+++ Materials provided
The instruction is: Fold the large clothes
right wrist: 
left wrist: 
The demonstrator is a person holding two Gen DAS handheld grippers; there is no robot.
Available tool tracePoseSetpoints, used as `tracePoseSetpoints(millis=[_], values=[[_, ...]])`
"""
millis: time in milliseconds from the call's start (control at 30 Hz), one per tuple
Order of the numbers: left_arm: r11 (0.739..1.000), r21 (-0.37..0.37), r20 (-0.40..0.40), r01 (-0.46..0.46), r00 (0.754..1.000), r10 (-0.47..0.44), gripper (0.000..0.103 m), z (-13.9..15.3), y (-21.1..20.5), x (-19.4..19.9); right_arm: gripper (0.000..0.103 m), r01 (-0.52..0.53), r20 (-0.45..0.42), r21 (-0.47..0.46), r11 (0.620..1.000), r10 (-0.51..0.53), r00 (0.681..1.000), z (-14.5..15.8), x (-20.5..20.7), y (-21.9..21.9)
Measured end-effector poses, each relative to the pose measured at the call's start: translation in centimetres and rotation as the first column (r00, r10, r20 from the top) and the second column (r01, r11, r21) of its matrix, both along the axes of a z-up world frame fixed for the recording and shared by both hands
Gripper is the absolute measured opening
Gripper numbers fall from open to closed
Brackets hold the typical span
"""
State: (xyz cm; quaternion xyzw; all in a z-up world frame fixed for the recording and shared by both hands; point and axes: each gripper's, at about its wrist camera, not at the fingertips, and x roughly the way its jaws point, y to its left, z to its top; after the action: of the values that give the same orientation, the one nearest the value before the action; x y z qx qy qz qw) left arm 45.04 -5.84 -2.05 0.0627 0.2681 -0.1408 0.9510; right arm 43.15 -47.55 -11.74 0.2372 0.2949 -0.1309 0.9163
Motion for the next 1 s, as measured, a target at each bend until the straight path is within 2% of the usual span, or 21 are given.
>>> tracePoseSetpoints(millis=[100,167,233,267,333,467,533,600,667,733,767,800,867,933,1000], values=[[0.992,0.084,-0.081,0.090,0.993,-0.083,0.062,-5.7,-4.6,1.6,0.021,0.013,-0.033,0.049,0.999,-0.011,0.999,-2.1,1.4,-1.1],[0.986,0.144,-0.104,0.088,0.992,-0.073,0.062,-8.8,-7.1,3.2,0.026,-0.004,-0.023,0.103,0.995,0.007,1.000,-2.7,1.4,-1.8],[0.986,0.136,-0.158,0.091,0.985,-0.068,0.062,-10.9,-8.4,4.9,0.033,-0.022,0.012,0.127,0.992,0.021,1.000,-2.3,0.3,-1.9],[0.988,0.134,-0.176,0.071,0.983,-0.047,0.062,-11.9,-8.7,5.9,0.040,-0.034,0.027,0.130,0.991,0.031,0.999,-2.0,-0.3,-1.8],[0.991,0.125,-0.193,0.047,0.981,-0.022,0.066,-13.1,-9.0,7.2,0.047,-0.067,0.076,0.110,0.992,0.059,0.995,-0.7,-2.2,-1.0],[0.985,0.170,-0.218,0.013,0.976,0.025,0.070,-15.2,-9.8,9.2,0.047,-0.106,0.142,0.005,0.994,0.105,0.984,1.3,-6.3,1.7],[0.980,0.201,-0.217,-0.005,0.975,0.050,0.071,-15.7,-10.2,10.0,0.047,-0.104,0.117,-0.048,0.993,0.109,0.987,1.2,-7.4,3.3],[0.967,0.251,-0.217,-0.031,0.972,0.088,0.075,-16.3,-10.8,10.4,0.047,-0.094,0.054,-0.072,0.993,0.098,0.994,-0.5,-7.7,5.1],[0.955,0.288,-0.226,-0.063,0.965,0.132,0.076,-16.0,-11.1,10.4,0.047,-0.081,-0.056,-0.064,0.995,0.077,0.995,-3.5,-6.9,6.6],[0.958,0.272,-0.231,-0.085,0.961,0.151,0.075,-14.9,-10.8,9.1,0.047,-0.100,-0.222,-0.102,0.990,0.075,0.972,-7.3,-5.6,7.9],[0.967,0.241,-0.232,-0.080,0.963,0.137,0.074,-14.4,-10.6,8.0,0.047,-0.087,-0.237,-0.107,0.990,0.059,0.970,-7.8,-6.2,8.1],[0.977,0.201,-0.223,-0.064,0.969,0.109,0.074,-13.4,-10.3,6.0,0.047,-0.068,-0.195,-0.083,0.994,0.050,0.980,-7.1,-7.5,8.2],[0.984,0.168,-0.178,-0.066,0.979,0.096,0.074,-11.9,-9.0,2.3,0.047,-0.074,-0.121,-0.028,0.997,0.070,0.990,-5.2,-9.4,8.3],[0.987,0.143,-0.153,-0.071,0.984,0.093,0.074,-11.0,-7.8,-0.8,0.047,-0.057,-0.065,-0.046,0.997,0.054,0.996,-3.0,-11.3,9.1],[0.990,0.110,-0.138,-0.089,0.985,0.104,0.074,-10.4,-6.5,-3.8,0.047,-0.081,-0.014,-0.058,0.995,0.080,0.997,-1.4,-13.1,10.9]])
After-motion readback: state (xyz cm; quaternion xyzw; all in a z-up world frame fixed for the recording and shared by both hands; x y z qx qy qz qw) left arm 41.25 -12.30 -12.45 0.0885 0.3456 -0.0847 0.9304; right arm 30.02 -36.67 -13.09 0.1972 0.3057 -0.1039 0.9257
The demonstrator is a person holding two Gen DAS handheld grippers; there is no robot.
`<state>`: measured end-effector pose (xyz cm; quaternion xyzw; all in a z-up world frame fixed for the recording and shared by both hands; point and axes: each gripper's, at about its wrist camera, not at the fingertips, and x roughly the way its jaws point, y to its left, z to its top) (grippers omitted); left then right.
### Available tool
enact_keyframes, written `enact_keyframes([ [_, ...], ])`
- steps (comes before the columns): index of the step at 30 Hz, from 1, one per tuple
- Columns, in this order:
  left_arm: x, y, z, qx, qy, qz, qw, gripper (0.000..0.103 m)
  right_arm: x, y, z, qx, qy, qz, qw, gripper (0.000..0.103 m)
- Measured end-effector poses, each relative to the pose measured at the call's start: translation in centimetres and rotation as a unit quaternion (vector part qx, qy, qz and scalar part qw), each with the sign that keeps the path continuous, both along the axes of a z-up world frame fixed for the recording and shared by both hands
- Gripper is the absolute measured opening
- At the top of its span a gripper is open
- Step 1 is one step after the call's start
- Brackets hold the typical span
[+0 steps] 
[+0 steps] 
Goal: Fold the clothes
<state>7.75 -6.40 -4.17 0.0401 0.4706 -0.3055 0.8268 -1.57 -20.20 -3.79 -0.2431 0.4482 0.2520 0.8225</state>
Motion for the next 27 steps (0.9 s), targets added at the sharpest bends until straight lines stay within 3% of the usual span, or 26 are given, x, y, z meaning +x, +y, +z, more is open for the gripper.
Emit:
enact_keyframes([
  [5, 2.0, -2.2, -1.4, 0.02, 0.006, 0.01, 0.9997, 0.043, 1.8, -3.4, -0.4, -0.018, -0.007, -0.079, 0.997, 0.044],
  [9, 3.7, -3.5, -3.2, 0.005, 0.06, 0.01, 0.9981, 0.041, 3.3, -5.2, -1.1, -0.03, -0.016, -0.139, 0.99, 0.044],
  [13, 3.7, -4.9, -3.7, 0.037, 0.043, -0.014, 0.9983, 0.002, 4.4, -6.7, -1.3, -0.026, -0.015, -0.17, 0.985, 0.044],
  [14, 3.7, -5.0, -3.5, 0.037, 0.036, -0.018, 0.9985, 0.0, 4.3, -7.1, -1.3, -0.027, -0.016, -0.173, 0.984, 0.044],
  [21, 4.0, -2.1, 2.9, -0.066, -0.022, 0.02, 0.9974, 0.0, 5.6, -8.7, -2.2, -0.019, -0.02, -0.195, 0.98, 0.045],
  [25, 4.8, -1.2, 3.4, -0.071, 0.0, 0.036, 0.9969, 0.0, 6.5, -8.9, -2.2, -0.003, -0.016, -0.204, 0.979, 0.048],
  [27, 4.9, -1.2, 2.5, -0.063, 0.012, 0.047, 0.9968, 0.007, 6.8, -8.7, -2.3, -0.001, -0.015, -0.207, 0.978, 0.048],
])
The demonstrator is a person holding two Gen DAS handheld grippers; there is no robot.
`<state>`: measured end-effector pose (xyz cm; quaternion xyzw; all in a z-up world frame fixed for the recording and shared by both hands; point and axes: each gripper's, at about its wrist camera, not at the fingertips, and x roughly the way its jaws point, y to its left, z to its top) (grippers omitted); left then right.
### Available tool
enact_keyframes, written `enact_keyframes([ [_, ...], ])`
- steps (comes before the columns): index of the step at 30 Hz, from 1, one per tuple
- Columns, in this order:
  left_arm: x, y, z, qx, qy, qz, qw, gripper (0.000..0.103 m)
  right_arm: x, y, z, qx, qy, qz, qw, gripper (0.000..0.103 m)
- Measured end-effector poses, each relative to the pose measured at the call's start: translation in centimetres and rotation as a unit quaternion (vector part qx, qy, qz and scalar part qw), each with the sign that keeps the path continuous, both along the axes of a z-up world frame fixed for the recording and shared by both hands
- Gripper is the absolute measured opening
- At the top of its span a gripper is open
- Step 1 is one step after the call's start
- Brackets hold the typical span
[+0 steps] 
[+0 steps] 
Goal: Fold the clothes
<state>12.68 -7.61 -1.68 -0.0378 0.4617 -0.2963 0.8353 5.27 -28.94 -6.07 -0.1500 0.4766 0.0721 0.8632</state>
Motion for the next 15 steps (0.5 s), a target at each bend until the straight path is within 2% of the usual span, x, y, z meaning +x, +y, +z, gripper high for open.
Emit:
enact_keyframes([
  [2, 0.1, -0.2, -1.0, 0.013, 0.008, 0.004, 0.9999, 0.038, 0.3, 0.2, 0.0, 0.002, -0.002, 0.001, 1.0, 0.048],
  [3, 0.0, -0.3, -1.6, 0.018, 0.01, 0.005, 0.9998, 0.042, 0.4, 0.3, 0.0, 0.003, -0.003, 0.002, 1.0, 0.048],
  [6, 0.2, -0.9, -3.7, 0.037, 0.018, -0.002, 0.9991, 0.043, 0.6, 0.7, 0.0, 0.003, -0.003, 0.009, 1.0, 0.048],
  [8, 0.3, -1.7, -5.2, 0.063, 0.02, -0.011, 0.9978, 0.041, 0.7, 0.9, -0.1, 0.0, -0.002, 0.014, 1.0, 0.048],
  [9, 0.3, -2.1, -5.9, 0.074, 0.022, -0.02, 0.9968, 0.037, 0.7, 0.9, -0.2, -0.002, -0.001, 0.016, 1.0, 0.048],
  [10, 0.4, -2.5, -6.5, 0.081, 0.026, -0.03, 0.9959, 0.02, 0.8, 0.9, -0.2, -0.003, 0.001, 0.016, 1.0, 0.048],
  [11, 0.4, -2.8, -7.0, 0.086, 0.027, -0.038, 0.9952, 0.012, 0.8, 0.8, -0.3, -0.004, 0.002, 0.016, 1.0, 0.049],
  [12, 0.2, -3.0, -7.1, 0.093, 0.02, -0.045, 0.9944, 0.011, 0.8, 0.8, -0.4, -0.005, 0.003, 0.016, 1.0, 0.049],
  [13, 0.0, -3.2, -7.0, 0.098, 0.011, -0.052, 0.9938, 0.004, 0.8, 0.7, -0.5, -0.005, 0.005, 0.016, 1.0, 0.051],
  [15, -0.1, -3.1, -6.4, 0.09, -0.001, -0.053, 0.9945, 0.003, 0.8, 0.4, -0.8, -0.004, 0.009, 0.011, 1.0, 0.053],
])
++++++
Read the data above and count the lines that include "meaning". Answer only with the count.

• _The completed task_:
2